Whitters' third album, Living The Dream, was released on January 21, 2021. It is a reissue of The Dream with five new songs, duets with Brent Cobb, Jordan Davis, Trisha Yearwood, Little Big Town and Lori McKenna & Hillary Lindsey. Whitters' fourth album, Raised, was released on March 18, 2022 and became her first album to reach the Billboard charts, debuting at #18 on the Heatseekers Albums chart and staying on the chart for 6 weeks, later hitting a peak of #9. Raised was preceded by the release of songs "Everything She Ain't" and "The Neon". The former would go on to be released to country radio in June 2022. To support the album, Whitters embarked on The Heartland Tour as well as supported Jon Pardi's Ain't Always The Cowboy Tour during the summer of 2022.
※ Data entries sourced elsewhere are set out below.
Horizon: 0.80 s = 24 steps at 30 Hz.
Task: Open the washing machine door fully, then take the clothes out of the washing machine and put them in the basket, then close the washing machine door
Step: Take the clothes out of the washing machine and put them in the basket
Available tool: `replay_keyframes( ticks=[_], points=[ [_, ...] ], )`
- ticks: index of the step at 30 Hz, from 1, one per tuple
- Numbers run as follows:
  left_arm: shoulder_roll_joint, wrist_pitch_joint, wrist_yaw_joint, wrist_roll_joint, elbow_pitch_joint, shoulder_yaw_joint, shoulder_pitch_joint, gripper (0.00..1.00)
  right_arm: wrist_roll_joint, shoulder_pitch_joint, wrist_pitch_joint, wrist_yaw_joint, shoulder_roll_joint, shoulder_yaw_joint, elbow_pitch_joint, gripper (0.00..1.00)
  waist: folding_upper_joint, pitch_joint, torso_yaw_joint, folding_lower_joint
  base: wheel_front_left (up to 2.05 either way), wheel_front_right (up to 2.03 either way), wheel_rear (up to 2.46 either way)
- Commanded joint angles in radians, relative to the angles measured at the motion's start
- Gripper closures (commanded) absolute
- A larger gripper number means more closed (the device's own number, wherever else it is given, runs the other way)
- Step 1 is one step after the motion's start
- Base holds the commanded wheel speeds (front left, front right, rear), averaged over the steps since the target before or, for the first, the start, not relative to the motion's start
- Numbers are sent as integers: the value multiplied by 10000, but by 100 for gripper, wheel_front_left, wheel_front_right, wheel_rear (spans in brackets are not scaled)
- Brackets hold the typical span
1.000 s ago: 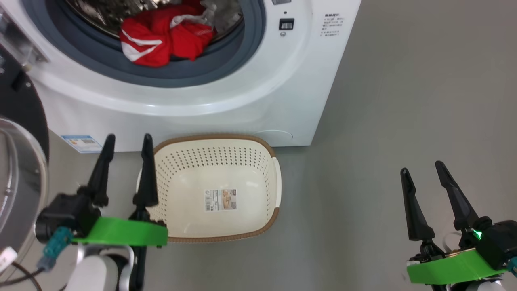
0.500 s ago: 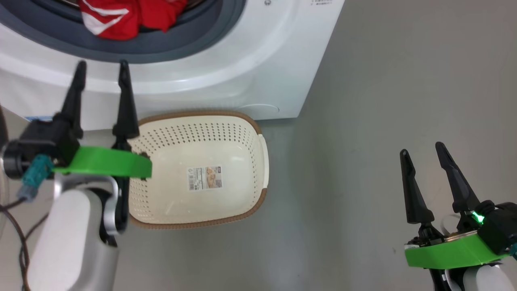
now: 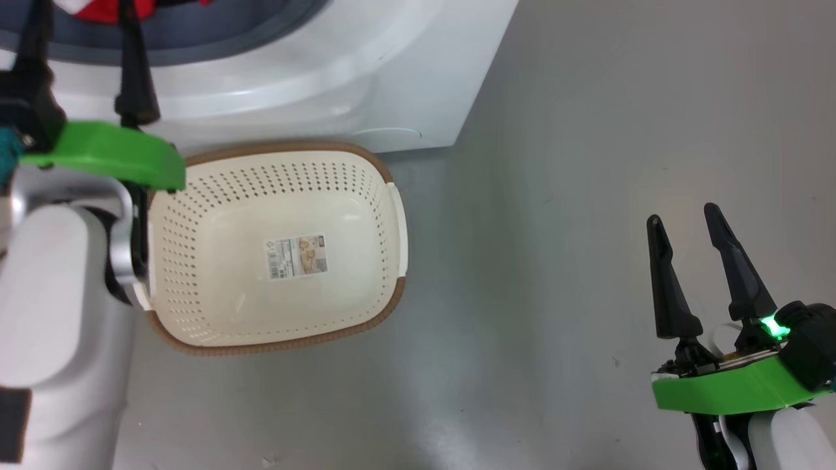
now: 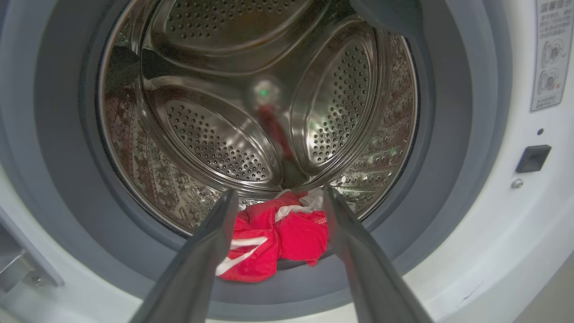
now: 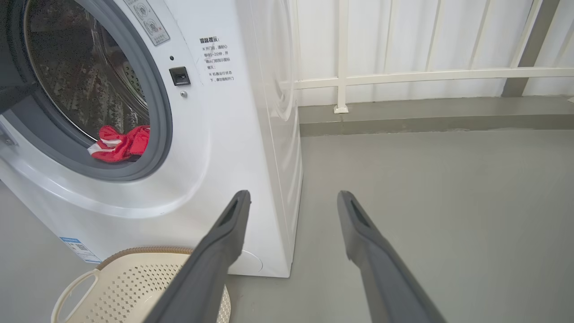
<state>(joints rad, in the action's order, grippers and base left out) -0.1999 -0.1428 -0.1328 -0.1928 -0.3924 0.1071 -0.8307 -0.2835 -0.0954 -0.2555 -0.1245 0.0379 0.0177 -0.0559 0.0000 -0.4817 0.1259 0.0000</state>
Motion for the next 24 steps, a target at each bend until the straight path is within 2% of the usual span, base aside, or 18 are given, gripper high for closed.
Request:
replay_keyframes(
  ticks=[1,24],
  points=[
    [-461,66,-43,106,68,-264,-372,0,-71,-138,-63,-62,123,-245,-212,0,0,-271,203,0,0,0,0],
    [-1093,309,-120,476,-3596,109,-3574,0,-93,-614,-63,-62,123,-655,-9,0,0,-1316,693,0,0,0,0]
  ],
)
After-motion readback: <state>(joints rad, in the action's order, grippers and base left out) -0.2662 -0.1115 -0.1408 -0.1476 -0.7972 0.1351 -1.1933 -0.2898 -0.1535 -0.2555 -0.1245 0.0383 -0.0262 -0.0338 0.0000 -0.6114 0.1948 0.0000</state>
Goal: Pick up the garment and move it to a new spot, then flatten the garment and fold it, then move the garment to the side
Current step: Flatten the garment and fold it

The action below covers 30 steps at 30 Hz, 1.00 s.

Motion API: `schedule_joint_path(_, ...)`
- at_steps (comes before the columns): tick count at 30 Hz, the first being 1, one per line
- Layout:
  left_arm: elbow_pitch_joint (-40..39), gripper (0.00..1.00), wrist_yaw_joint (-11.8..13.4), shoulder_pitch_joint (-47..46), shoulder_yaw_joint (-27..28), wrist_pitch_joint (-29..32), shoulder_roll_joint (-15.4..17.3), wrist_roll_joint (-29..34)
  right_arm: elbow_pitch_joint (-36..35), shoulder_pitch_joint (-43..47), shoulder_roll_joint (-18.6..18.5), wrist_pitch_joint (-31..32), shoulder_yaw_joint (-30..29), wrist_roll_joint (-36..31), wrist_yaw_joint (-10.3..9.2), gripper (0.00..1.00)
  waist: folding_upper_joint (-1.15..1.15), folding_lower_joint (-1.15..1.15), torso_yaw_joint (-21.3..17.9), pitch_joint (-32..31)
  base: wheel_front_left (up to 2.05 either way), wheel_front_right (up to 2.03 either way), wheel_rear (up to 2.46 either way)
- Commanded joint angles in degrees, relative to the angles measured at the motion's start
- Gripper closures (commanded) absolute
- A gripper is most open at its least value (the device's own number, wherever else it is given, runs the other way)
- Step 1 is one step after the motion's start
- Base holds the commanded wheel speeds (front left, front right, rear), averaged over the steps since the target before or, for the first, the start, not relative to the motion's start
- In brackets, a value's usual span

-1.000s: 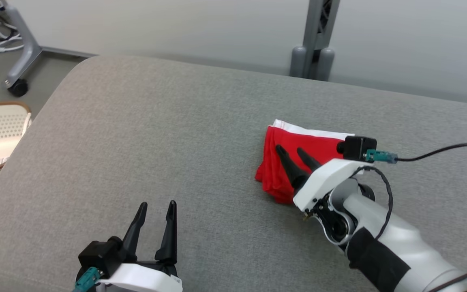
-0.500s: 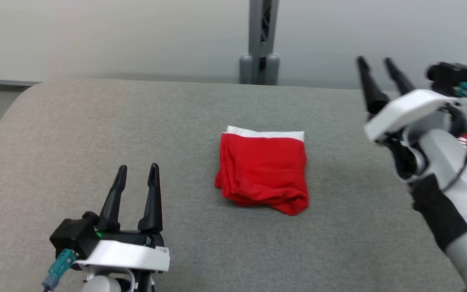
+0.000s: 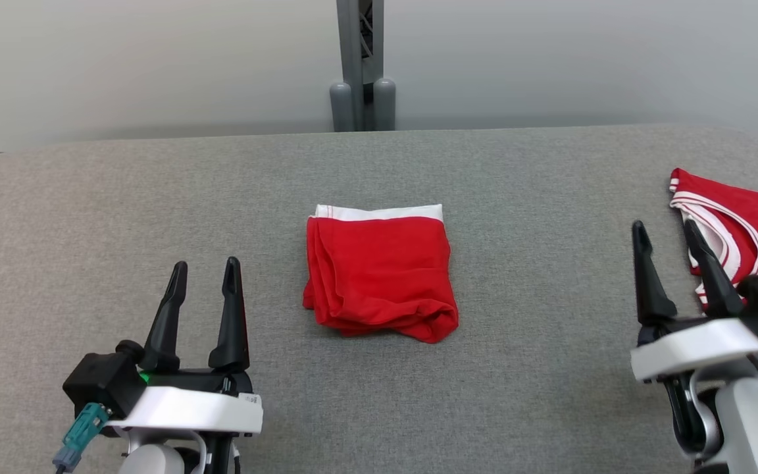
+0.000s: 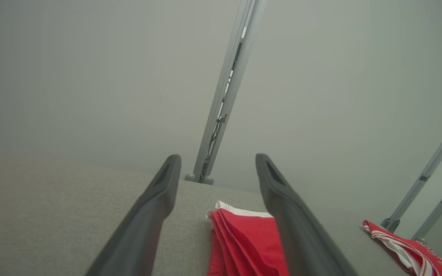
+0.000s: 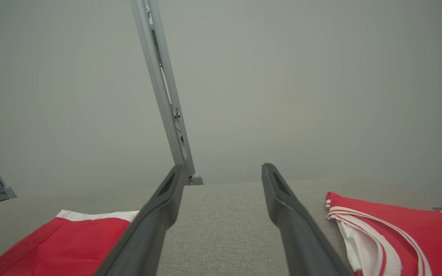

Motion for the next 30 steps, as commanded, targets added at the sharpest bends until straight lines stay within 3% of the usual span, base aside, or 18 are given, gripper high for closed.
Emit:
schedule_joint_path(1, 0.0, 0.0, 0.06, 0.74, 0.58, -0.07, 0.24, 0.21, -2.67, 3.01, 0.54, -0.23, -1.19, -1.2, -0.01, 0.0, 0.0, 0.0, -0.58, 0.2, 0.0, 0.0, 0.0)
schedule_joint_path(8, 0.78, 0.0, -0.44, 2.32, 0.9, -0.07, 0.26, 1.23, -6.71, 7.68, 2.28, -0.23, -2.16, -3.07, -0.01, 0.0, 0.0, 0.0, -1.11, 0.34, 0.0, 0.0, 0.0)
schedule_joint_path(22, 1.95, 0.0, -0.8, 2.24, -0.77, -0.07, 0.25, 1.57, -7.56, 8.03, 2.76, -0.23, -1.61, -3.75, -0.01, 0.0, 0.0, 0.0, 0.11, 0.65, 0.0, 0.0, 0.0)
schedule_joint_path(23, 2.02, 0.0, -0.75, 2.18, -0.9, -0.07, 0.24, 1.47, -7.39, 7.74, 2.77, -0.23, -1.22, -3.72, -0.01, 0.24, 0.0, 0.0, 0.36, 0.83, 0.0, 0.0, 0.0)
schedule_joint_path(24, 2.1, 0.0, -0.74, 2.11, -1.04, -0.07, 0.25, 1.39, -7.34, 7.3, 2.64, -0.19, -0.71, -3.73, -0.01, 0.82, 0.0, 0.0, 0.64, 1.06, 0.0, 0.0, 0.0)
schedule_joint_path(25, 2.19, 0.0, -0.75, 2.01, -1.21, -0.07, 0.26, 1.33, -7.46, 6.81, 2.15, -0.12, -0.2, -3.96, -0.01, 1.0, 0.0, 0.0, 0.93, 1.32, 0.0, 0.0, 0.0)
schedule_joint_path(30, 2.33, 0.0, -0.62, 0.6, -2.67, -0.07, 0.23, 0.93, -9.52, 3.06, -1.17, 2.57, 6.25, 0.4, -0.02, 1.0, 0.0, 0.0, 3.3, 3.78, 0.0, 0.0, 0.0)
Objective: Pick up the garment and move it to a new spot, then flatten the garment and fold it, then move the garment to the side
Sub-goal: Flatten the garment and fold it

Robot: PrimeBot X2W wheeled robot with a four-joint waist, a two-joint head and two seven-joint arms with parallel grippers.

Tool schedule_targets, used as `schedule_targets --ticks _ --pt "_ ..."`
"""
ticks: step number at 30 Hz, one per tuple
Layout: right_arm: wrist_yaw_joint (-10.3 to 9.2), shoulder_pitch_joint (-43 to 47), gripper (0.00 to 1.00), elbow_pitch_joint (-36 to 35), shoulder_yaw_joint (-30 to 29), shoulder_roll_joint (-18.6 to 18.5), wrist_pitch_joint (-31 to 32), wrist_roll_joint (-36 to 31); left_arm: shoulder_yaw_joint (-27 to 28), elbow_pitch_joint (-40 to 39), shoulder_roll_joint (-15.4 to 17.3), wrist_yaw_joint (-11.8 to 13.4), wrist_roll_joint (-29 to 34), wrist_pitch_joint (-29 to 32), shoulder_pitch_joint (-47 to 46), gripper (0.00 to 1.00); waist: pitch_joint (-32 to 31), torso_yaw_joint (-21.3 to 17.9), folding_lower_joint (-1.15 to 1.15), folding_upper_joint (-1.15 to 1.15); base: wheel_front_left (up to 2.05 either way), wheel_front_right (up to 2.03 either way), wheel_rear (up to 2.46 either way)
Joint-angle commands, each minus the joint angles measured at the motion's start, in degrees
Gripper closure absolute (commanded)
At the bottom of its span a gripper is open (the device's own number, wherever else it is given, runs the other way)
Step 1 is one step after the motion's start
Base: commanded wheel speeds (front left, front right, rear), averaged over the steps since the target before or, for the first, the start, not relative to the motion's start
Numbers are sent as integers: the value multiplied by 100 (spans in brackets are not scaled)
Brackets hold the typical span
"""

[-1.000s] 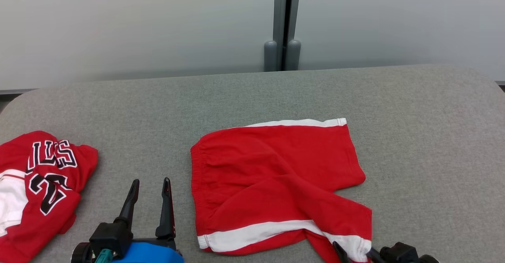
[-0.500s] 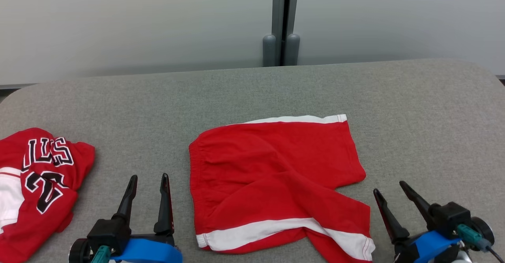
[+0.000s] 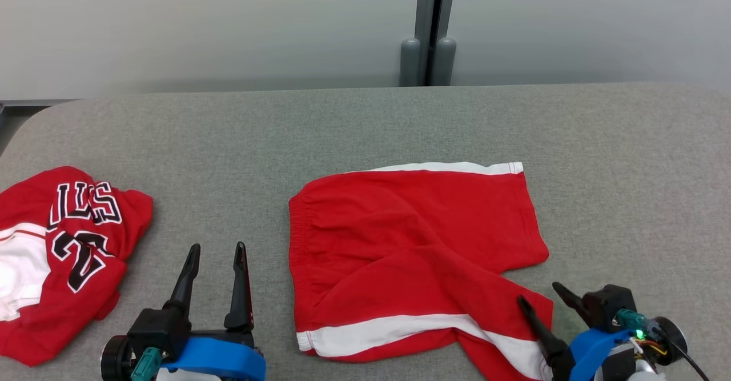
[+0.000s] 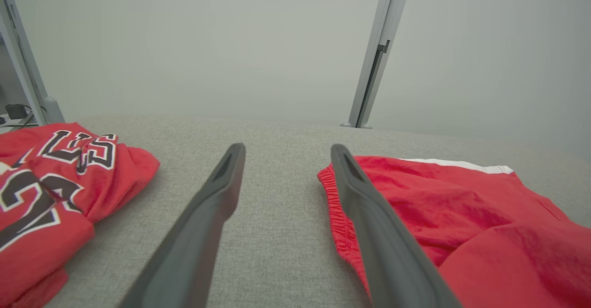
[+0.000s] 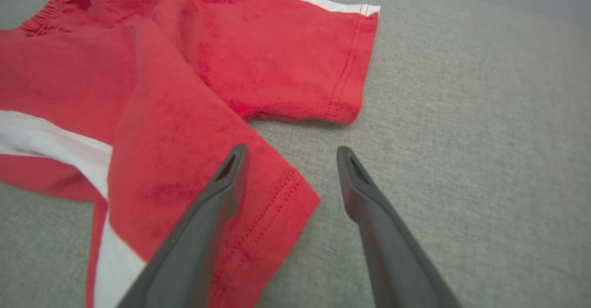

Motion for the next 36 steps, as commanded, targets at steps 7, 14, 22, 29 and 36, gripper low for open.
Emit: schedule_targets --ticks 7,14,22,29,36 --pt "2 87 0 312 445 2 277 242 1 1 -7 32 -26 -17 -89 0 23 10 0 0 0 0 0" --pt "7 -31 100 581 825 -39 431 449 -42 -6 -7 30 -34 -17 -133 0 40 28 0 0 0 0 0" --pt "1 -647 100 495 613 -217 -261 470 -40 9 -7 63 -52 -17 -136 0 40 12 0 0 0 0 0" --pt "1 -1239 100 398 42 -255 -829 157 -45 15 -6 68 -58 -17 -118 0 -30 1 0 0 0 0 0" --pt "1 -1060 100 137 -20 -140 -990 -84 -85 27 -6 78 -96 -17 -59 0 -122 26 0 0 0 0 0"
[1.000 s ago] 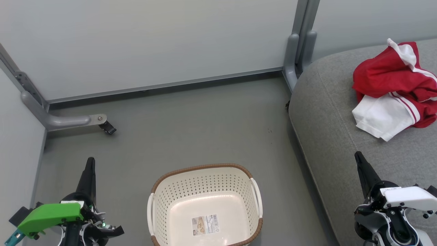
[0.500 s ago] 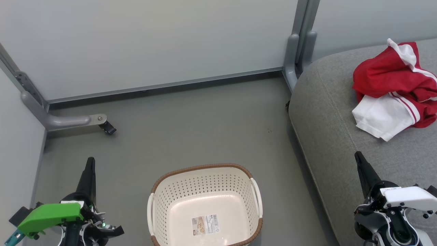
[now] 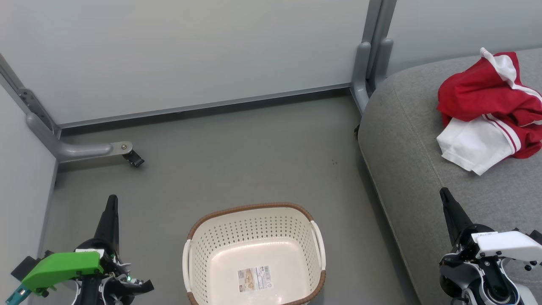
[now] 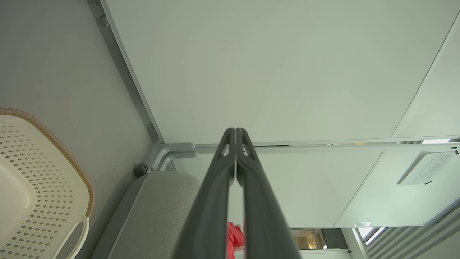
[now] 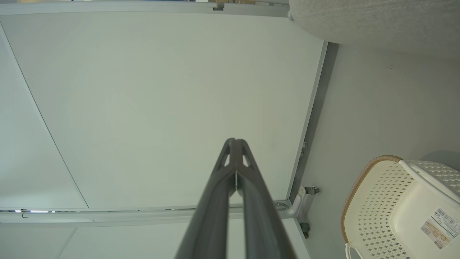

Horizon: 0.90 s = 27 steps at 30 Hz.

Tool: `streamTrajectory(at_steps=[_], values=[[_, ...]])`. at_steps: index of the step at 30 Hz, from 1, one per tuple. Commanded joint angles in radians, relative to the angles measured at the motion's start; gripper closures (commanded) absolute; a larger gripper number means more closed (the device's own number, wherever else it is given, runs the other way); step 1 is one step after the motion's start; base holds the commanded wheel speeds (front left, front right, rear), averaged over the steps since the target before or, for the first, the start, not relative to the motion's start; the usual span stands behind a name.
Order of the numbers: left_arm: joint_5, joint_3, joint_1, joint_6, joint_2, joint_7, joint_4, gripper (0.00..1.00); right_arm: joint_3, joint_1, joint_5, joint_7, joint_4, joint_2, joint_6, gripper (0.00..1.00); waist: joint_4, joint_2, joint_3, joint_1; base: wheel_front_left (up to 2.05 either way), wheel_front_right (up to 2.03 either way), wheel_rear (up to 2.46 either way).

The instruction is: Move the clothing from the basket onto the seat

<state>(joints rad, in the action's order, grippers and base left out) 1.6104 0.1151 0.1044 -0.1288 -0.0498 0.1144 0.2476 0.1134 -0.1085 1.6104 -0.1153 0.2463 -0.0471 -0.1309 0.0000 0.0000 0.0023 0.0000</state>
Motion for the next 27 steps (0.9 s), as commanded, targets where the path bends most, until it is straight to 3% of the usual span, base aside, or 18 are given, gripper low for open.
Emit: streamTrajectory(at_steps=[1, 27], values=[[0.004, 0.002, 0.011, -0.004, -0.001, 0.003, -0.003, 1.0, 0.002, -0.005, 0.004, -0.002, 0.001, -0.006, 0.0, 1.0, 0.0, 0.0, 0.0, 0.0, 0.0, 0.0, 0.0], [0.004, 0.002, 0.011, -0.004, -0.001, 0.003, -0.003, 1.0, 0.002, -0.005, 0.004, -0.001, 0.001, -0.006, 0.0, 1.0, 0.0, 0.0, 0.0, 0.0, 0.0, 0.0, 0.0]])
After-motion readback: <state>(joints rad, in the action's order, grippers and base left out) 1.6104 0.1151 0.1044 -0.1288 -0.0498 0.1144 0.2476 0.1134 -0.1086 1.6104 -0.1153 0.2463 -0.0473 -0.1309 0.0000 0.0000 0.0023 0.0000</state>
Whitters announced her fifth album, Corn Queen, on April 4, 2025. It was released on June 6, 2025 and was preceded by the promotional singles "Casseroles", "Prodigal Daughter" (with Molly Tuttle), "High on the Hog", and "High on a Heartbreak".

==Discography==

===Studio albums===

List of studio albums, with selected details, chart positions and sales
| Title | Album details | Peak chart positions |  | Sales |
| US Heat. | US Current |
| Black Sheep | Release date: October 2, 2015; Label: Carnival Recording Company; Format: CD, digital download; | — | — |  |
| The Dream | Release date: February 28, 2020; Label: Pigasus; Format: CD, digital download, LP; | — | — | US: 300; |
| Raised | Release date: March 18, 2022; Label: Pigasus, Big Loud; Format: CD, digital download, LP; | 9 | 90 |  |
| Corn Queen | Release date: June 6, 2025; Label: Pigasus, Big Loud; Format: CD, digital download, LP; | — | — |  |

===Extended plays===

List of EPs, with selected details
| Title | EP details |
|---|---|
| I'm in Love | Release date: July 28, 2023; Label: Pigasus, Big Loud; Format: Digital download; |

===Singles===
====As lead artist====

List of singles, with selected chart positions
| Title | Year | Peak chart positions |  |  |  |  | Certifications | Album |
| US | US Country Songs | US Country Airplay | CAN | CAN Country |
| "Everything She Ain't" | 2022 | 94 | 24 | 17 | 73 | 2 | RIAA: Platinum; | Raised |
| "I'm in Love" | 2023 | — | — | 47 | — | — |  | I'm in Love |
| "Casseroles" | 2025 | — | — | — | — | 50 |  | Corn Queen |

====As featured artist====

List of singles as featured artist
| Title | Year | Peak chart positions |  | Album |
| US Country Airplay | CAN Country |
| "Roulette on the Heart" (Conner Smith with Hailey Whitters) | 2024 | 58 | — | Smoky Mountains |
| "Drinkin' Buddies" (Lee Brice with Nate Smith and Hailey Whitters) | 26 | 59 | Sunriser |

== Awards and nominations ==

| Year | Organization | Award | Nominee/Work | Result |
| 2021 | CMT Music Awards | Breakthrough Video of the Year | "Fillin' My Cup" | Nominated |
| 2022 | Grammy Awards | Song of the Year | "A Beautiful Noise" | Nominated |
| 2023 | Academy of Country Music Awards | New Female Artist of the Year | Hailey Whitters | Won |
| Country Music Association Awards | New Artist of the Year | Hailey Whitters | Nominated |

== In popular culture ==
On September 5th, 2025 the local business Big Grove Brewery released a beer called Corn Queen in recognition of Whitters' fourth album and her connection to the greater Iowa City area. "Working with Big Grove on Corn Queen has been such a fun experience. This beer celebrates my roots, and the joy of sharing good music with good people. We’ve created something that truly represents Iowa – a beer that fans can enjoy while celebrating the music and the heart of the Midwest,” said Whitters.